I didn’t know how much I miss the long, lingering rains. Steady rains, without the wild winds. At the shore, storms roar through, full of the raging power of the sea. In our Vermont mountains they linger, as though they love it here as much as I do.
I can smell the rain coming; when it’s here it creates a symphony of scents, of forest bottoms and wet, green grasses. There is nothing like the sound of the rain in the forest: each tree singing its own song, some of ancient tales, others youthful and exuberant. I listen and revel, then close the windows when their voices flood my senses.
It is late summer. Autumn is lurking in the woods. The leaves are just starting their russet glow, tempering the riot of summer greens. The birdsongs have changed key, now singing of a leavetaking, a journey ahead.

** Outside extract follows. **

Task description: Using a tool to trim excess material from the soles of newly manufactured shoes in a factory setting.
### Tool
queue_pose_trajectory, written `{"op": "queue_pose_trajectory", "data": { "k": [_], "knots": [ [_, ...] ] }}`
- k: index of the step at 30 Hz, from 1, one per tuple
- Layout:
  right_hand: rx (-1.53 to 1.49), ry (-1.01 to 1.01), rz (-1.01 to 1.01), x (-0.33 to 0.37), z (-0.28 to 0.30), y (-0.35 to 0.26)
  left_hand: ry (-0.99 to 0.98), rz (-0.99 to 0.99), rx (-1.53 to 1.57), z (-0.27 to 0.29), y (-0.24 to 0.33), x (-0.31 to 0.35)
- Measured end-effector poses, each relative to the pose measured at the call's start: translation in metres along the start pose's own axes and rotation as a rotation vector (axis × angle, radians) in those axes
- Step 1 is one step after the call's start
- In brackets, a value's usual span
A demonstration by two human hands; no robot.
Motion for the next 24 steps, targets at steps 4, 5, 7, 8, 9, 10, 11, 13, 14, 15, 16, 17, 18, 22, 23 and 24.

It’s magical watching the mist rise on a morning like this. It has spent the night sleeping in the valley, wrapped in the warm arms of the forest. The sun, as it rises, calls the mist back home to the sky. A small cloud scurries up our hillside, having overslept, it rushes to meet its mates.
By evening, the mist’s heart is heavy with longing for the forest. It falls back to earth to sleep once again in the valley. I sit, a passing bystander, watching the eternal dance between the mountains and the mist: an intimate dance played on a grand stage.